Real-world evidence vendors help manufacturers answer clinical, regulatory, access, and commercial questions using data generated outside traditional randomized trials. The work can include claims, EHR, labs, registries, genomic data, specialty pharmacy records, patient-reported outcomes, and linked longitudinal datasets.
The buyer challenge is to separate data access from evidence generation. A large dataset is useful only when the vendor can design a credible study, control bias, interpret the clinical context, and translate findings into a regulatory, payer, medical, or launch decision.
Core Services
- RWE study design and execution: Observational studies, comparative effectiveness, natural-history studies, pragmatic trials, external controls, and post-market evidence programs
- Claims, EHR, and linked-data analytics: Patient journey analysis, treatment sequencing, burden-of-disease studies, site and provider mapping, and outcomes measurement
- Disease registries and longitudinal cohorts: Registry design, patient follow-up, data capture, governance, and evidence generation for rare disease, oncology, specialty, and post-approval commitments
- HEOR and value evidence: Budget impact, cost-effectiveness, quality-of-life, resource-use, and value-dossier analytics for payer, HTA, and CMS-facing evidence needs
- Regulatory-grade evidence support: Protocols, statistical analysis plans, audit-ready methods, sensitivity analyses, and evidence packages for supplemental or post-market use cases
- Trial and launch enablement: Feasibility analysis, external control arm support, patient finding, site selection, and medical/commercial insight generation
Competitive Landscape
The landscape splits between data-platform operators, disease-depth specialists, and evidence-service firms. Komodo Health, Clarify Health, HealthVerity, TriNetX, Inovalon, and IQVIA compete around broad patient-journey, provider, payer, and commercial analytics use cases. Flatiron Health and ConcertAI are more specialized oncology evidence platforms, with first-party or curated clinical depth that is difficult for general claims vendors to replicate. Certara, OPEN Health, Avalere Health, Xcenda, Guidehouse, Red Nucleus, Omega Healthcare, and similar firms bring HEOR, evidence strategy, study execution, or data-curation capacity.

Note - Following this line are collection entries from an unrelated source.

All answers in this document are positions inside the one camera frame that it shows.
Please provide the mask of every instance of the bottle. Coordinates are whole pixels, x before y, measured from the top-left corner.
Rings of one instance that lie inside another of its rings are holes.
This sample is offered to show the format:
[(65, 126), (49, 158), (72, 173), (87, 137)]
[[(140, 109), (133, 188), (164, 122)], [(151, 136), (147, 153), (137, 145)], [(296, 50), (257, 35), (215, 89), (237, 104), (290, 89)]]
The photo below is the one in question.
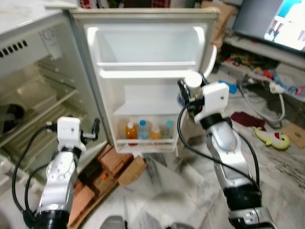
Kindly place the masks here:
[(151, 129), (151, 139), (160, 139), (161, 138), (161, 132), (157, 125), (153, 125)]
[(138, 130), (138, 139), (147, 139), (148, 138), (148, 127), (145, 120), (140, 121), (140, 127)]
[(173, 121), (166, 122), (163, 138), (173, 138)]
[[(126, 138), (127, 139), (137, 139), (137, 127), (133, 125), (133, 123), (129, 122), (125, 128), (126, 131)], [(129, 143), (130, 146), (136, 146), (137, 143)]]

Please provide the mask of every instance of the tv screen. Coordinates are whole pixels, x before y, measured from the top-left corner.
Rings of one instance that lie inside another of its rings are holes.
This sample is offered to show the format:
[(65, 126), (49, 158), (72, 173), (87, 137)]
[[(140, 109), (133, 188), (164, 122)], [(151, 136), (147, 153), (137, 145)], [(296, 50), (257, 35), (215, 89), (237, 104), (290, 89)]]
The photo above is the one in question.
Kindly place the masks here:
[(233, 30), (305, 52), (305, 0), (244, 0)]

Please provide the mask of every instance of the refrigerator door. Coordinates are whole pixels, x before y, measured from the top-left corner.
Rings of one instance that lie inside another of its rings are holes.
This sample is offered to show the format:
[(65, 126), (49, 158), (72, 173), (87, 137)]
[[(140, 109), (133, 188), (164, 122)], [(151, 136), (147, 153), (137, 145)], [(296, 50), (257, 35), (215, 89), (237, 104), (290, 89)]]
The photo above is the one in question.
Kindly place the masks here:
[[(173, 152), (181, 110), (177, 80), (207, 66), (218, 11), (76, 9), (70, 17), (117, 151)], [(140, 120), (148, 128), (144, 135), (139, 135)], [(128, 122), (137, 128), (138, 139), (126, 135)], [(153, 126), (161, 134), (152, 134)]]

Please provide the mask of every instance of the toy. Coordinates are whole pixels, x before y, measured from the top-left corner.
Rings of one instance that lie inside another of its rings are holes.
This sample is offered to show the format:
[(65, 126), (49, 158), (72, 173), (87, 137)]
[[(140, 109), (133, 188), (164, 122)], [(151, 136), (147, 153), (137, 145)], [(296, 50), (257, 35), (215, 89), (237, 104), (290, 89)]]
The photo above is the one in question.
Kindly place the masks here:
[(286, 149), (290, 145), (290, 140), (287, 135), (281, 132), (263, 131), (261, 127), (252, 127), (256, 136), (266, 142), (266, 146), (273, 146), (276, 149)]

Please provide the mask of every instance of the blue object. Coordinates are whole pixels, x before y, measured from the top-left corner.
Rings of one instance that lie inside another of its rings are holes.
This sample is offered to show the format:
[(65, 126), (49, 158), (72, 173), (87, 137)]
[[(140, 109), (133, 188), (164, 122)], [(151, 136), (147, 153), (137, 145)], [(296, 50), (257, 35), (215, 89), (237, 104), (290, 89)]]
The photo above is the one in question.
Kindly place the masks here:
[(231, 83), (228, 83), (226, 81), (223, 81), (223, 80), (219, 80), (218, 82), (220, 83), (225, 83), (226, 85), (229, 86), (229, 92), (232, 93), (232, 94), (235, 94), (237, 92), (237, 86), (236, 84), (231, 84)]
[(138, 129), (138, 139), (147, 139), (149, 136), (148, 127), (145, 120), (140, 121), (140, 128)]

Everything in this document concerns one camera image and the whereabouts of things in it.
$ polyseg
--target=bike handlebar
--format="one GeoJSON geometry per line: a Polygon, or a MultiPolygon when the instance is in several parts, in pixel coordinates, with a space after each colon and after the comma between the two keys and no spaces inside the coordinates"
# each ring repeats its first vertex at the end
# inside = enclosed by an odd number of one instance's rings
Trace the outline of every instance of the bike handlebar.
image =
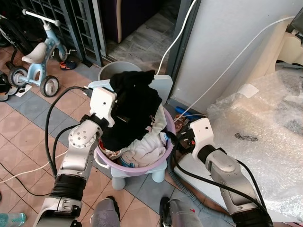
{"type": "Polygon", "coordinates": [[[50,23],[55,24],[57,27],[59,27],[60,24],[61,24],[59,20],[52,20],[52,19],[43,17],[43,16],[41,16],[41,15],[38,15],[38,14],[36,14],[36,13],[32,13],[32,12],[30,12],[30,11],[27,11],[26,9],[23,9],[23,10],[22,10],[22,13],[23,13],[24,15],[30,15],[30,16],[39,18],[39,19],[41,19],[41,20],[48,21],[48,22],[50,22],[50,23]]]}

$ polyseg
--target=black cable
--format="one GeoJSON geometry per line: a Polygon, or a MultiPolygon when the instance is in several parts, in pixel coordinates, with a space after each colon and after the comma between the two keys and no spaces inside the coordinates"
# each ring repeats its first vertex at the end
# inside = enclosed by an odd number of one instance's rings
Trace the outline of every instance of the black cable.
{"type": "Polygon", "coordinates": [[[262,197],[262,194],[261,194],[261,191],[260,191],[260,189],[259,189],[259,187],[258,187],[258,184],[257,184],[257,181],[256,181],[254,175],[252,174],[252,172],[250,171],[250,169],[249,169],[243,162],[241,162],[241,161],[239,161],[239,160],[237,160],[237,161],[240,163],[240,165],[242,165],[242,166],[246,169],[246,171],[247,171],[248,174],[250,175],[250,177],[251,177],[251,179],[252,179],[252,182],[253,182],[254,185],[255,185],[256,191],[257,191],[258,196],[259,196],[259,198],[260,198],[260,201],[261,201],[263,207],[266,208],[265,203],[264,203],[264,200],[263,200],[263,197],[262,197]]]}
{"type": "Polygon", "coordinates": [[[198,175],[195,175],[195,174],[192,174],[192,173],[186,171],[186,170],[183,169],[183,168],[179,165],[179,163],[177,162],[177,160],[176,160],[176,154],[174,154],[173,157],[174,157],[174,161],[175,161],[175,163],[176,163],[177,168],[178,168],[179,170],[181,170],[181,172],[183,172],[183,173],[185,173],[186,175],[189,175],[189,176],[191,176],[191,177],[193,177],[193,178],[195,178],[195,179],[198,179],[198,180],[200,180],[200,181],[204,181],[204,182],[206,182],[206,183],[215,185],[215,186],[217,186],[217,187],[226,189],[226,190],[231,191],[231,192],[233,192],[233,193],[236,193],[236,194],[238,194],[238,195],[240,195],[240,196],[243,196],[244,198],[248,199],[249,201],[255,203],[255,204],[256,204],[264,213],[267,214],[266,209],[265,209],[257,200],[255,200],[254,198],[252,198],[252,197],[248,196],[247,194],[244,194],[244,193],[242,193],[242,192],[240,192],[240,191],[238,191],[238,190],[236,190],[236,189],[233,189],[233,188],[231,188],[231,187],[228,187],[228,186],[226,186],[226,185],[217,183],[217,182],[215,182],[215,181],[208,180],[208,179],[206,179],[206,178],[204,178],[204,177],[200,177],[200,176],[198,176],[198,175]]]}
{"type": "Polygon", "coordinates": [[[57,98],[56,100],[52,103],[51,107],[49,108],[48,110],[48,113],[47,113],[47,117],[46,117],[46,122],[45,122],[45,151],[46,151],[46,156],[47,156],[47,160],[48,160],[48,163],[51,167],[51,170],[52,170],[52,173],[53,173],[53,176],[54,178],[56,179],[56,176],[57,176],[57,169],[54,167],[53,165],[53,162],[52,162],[52,158],[51,158],[51,154],[49,152],[49,148],[48,148],[48,124],[49,124],[49,119],[51,117],[51,112],[53,110],[53,107],[56,105],[56,103],[59,101],[59,99],[65,95],[68,91],[72,90],[72,89],[79,89],[79,90],[82,90],[84,91],[85,88],[83,87],[69,87],[67,88],[65,91],[63,91],[57,98]]]}
{"type": "MultiPolygon", "coordinates": [[[[12,176],[14,176],[7,168],[5,168],[5,166],[0,162],[0,164],[1,164],[1,166],[9,173],[9,174],[11,174],[12,176]]],[[[29,189],[27,189],[25,186],[24,186],[24,184],[20,181],[20,179],[18,178],[18,177],[15,177],[19,182],[20,182],[20,184],[25,188],[25,190],[27,190],[27,192],[29,193],[29,194],[31,194],[31,195],[33,195],[33,196],[46,196],[46,195],[50,195],[50,193],[48,193],[48,194],[45,194],[45,195],[37,195],[37,194],[34,194],[34,193],[32,193],[29,189]]]]}
{"type": "Polygon", "coordinates": [[[57,143],[58,143],[58,140],[60,138],[60,136],[65,133],[67,130],[69,129],[73,129],[74,127],[76,127],[78,124],[76,125],[73,125],[73,126],[70,126],[70,127],[67,127],[66,129],[63,129],[61,132],[59,132],[59,134],[56,136],[55,138],[55,142],[53,143],[53,157],[52,157],[52,162],[53,162],[53,166],[54,168],[57,170],[57,166],[56,166],[56,148],[57,148],[57,143]]]}

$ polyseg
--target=white wall
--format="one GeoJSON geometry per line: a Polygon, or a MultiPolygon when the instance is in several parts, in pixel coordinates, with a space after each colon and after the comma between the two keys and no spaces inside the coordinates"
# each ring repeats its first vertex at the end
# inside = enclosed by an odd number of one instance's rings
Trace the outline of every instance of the white wall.
{"type": "MultiPolygon", "coordinates": [[[[281,18],[295,16],[302,6],[302,0],[202,0],[171,98],[191,105],[260,30],[281,18]]],[[[272,29],[243,53],[193,109],[205,112],[220,97],[272,29]]]]}

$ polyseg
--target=metal gate
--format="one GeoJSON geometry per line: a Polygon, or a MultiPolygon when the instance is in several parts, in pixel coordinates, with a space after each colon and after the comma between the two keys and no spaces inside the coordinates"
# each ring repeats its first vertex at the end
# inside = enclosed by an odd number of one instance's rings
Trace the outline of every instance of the metal gate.
{"type": "Polygon", "coordinates": [[[11,4],[20,11],[28,9],[60,20],[61,26],[52,27],[63,43],[74,47],[81,60],[102,66],[101,54],[106,56],[106,46],[98,0],[12,0],[11,4]]]}

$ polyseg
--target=bubble wrap
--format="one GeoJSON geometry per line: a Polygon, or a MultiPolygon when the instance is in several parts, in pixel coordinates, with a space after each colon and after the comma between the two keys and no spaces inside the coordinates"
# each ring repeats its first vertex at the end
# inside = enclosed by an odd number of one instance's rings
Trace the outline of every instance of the bubble wrap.
{"type": "Polygon", "coordinates": [[[207,109],[215,143],[251,169],[267,208],[300,221],[302,76],[302,69],[281,69],[251,82],[259,90],[251,98],[235,93],[207,109]]]}

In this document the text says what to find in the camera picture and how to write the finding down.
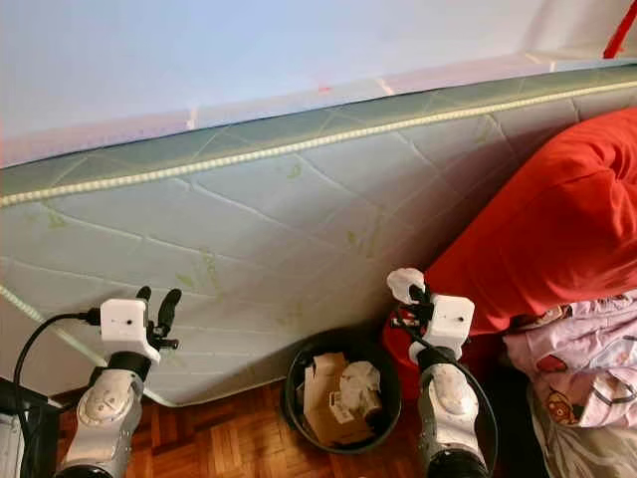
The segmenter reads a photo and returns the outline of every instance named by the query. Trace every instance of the black trash bin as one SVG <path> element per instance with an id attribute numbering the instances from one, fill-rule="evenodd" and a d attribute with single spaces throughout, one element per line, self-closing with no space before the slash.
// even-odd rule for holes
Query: black trash bin
<path id="1" fill-rule="evenodd" d="M 322 445 L 311 431 L 305 429 L 303 407 L 297 403 L 296 389 L 304 382 L 306 367 L 312 364 L 315 356 L 338 352 L 343 352 L 350 362 L 367 360 L 380 371 L 382 412 L 370 423 L 375 433 L 374 437 L 335 448 Z M 290 365 L 288 377 L 281 392 L 281 411 L 286 422 L 312 444 L 329 453 L 364 453 L 382 443 L 398 421 L 401 403 L 400 381 L 389 354 L 367 339 L 365 335 L 350 329 L 327 331 L 309 338 Z"/>

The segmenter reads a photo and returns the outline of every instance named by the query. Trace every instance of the parquet floor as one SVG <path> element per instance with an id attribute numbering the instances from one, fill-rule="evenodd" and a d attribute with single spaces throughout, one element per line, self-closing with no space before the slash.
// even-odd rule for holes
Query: parquet floor
<path id="1" fill-rule="evenodd" d="M 126 478 L 412 478 L 423 476 L 416 441 L 420 418 L 403 409 L 388 439 L 371 453 L 330 455 L 292 431 L 279 413 L 280 383 L 203 405 L 145 402 Z M 76 427 L 62 416 L 58 457 Z"/>

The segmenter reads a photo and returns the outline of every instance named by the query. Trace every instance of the red pillow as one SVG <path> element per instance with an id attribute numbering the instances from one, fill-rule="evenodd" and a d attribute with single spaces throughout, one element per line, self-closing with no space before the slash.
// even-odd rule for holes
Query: red pillow
<path id="1" fill-rule="evenodd" d="M 637 288 L 637 109 L 540 149 L 426 273 L 476 304 L 473 334 Z"/>

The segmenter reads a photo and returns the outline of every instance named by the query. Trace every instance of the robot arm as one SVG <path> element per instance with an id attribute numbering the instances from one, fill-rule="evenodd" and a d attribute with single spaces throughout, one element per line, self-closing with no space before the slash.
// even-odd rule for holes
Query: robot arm
<path id="1" fill-rule="evenodd" d="M 141 418 L 143 383 L 159 349 L 176 349 L 166 336 L 181 292 L 168 293 L 158 324 L 148 320 L 150 289 L 136 299 L 110 299 L 100 308 L 102 340 L 110 353 L 108 366 L 96 368 L 92 386 L 77 408 L 78 430 L 55 478 L 122 478 L 130 455 L 132 433 Z"/>
<path id="2" fill-rule="evenodd" d="M 420 338 L 411 344 L 409 357 L 421 371 L 419 450 L 426 476 L 486 478 L 489 473 L 475 432 L 478 397 L 455 365 L 469 336 L 474 304 L 463 297 L 432 294 L 416 269 L 393 271 L 387 285 L 396 299 L 407 304 L 402 311 L 397 308 L 392 325 L 405 327 L 406 311 L 415 331 L 410 334 Z"/>

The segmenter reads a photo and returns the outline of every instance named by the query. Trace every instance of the cardboard box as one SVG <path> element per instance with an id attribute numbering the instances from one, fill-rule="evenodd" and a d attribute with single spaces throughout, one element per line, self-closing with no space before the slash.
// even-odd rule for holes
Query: cardboard box
<path id="1" fill-rule="evenodd" d="M 353 420 L 339 423 L 329 407 L 329 396 L 339 392 L 340 375 L 346 367 L 343 354 L 323 354 L 306 368 L 304 415 L 317 440 L 325 446 L 355 443 L 373 436 L 360 413 L 354 412 Z"/>

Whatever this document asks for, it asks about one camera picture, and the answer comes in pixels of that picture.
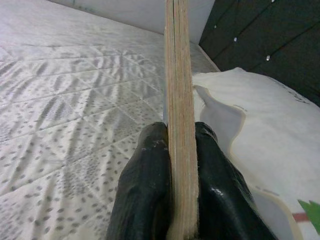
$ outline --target black wall panel
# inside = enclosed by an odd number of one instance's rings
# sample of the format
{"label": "black wall panel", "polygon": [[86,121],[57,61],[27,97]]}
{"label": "black wall panel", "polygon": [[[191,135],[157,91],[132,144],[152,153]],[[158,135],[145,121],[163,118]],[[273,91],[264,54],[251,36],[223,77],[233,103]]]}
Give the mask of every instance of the black wall panel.
{"label": "black wall panel", "polygon": [[320,0],[216,0],[199,45],[222,71],[273,77],[320,106]]}

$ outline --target crumpled white sheet
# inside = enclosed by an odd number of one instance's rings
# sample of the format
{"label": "crumpled white sheet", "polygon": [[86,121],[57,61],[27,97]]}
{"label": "crumpled white sheet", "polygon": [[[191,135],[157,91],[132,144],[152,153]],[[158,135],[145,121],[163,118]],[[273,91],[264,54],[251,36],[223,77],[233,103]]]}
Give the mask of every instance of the crumpled white sheet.
{"label": "crumpled white sheet", "polygon": [[[191,44],[194,72],[213,67]],[[163,36],[44,0],[0,2],[0,239],[102,240],[140,130],[160,121]]]}
{"label": "crumpled white sheet", "polygon": [[275,79],[238,67],[192,81],[196,120],[215,131],[278,238],[320,240],[310,221],[293,218],[305,214],[298,200],[320,203],[320,108]]}

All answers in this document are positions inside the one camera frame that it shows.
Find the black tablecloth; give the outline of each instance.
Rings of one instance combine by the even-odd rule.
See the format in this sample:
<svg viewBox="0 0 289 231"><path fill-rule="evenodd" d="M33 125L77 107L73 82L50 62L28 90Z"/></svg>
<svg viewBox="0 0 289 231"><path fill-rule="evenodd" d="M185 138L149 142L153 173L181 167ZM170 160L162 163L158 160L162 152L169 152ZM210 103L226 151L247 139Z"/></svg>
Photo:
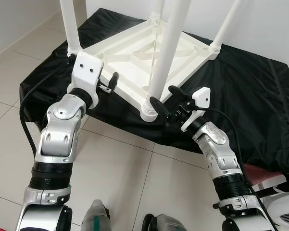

Competitive selection should begin with the endpoint. Oncology biomarker work, rare-disease natural history, payer budget impact, trial feasibility, and post-market safety surveillance may each point to a different vendor type even when all are marketed as “RWE.”
Buyer Context
RWE is most valuable for specialty launches, accelerated or conditional evidence obligations, payer value dossiers, label or guideline support, post-market surveillance, competitive differentiation, and trial optimization. Emerging biotechs often need a partner that can translate evidence into market access and medical strategy; larger manufacturers may need deeper data assets, repeatable methods, or therapeutic-area specialists to fill gaps in internal analytics teams.
What to Look for When Evaluating RWE Vendors
- Fit-for-purpose data: Claims, EHR, oncology abstraction, labs, genomics, pharmacy, and registry data answer different questions. Ask whether the dataset captures the patients, endpoints, and follow-up window you need.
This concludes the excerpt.